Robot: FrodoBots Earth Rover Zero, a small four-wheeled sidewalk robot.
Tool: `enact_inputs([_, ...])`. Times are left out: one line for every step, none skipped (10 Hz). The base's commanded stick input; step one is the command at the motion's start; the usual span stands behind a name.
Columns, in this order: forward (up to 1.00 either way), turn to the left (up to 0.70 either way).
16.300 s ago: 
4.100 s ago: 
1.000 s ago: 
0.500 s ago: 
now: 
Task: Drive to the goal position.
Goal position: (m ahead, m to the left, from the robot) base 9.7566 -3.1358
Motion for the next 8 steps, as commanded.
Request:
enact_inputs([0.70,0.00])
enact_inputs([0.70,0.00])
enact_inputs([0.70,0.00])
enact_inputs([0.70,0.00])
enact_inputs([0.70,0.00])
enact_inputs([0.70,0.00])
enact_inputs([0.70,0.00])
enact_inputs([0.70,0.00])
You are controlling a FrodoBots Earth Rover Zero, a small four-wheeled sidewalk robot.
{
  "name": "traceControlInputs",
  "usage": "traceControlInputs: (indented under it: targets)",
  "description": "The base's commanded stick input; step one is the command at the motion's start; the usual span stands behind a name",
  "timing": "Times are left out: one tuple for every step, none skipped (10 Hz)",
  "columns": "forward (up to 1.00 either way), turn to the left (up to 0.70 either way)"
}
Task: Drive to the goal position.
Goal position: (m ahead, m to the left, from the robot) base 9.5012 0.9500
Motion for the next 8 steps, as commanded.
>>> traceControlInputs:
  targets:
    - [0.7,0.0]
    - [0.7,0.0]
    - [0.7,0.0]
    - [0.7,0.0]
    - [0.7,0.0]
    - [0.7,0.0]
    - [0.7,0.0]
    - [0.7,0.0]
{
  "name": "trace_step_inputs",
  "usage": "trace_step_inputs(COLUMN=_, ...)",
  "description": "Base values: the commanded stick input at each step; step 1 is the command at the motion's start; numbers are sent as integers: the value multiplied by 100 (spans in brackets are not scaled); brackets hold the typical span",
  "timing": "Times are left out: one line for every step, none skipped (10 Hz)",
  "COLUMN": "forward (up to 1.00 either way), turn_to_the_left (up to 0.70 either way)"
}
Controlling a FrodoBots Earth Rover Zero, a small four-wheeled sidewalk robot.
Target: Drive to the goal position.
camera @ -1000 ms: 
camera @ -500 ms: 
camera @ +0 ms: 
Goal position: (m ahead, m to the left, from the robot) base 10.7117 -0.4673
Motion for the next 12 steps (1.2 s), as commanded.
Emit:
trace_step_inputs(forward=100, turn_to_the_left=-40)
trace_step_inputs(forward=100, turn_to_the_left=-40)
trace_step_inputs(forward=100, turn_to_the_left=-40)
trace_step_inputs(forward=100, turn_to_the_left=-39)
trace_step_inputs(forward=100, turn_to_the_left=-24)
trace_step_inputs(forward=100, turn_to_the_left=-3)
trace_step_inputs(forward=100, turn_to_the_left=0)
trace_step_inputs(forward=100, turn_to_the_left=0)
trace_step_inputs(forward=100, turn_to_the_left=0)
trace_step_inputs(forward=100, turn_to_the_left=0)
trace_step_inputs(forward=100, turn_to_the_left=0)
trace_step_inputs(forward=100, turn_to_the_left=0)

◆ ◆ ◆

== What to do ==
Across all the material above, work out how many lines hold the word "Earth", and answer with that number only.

== The completed task ==
3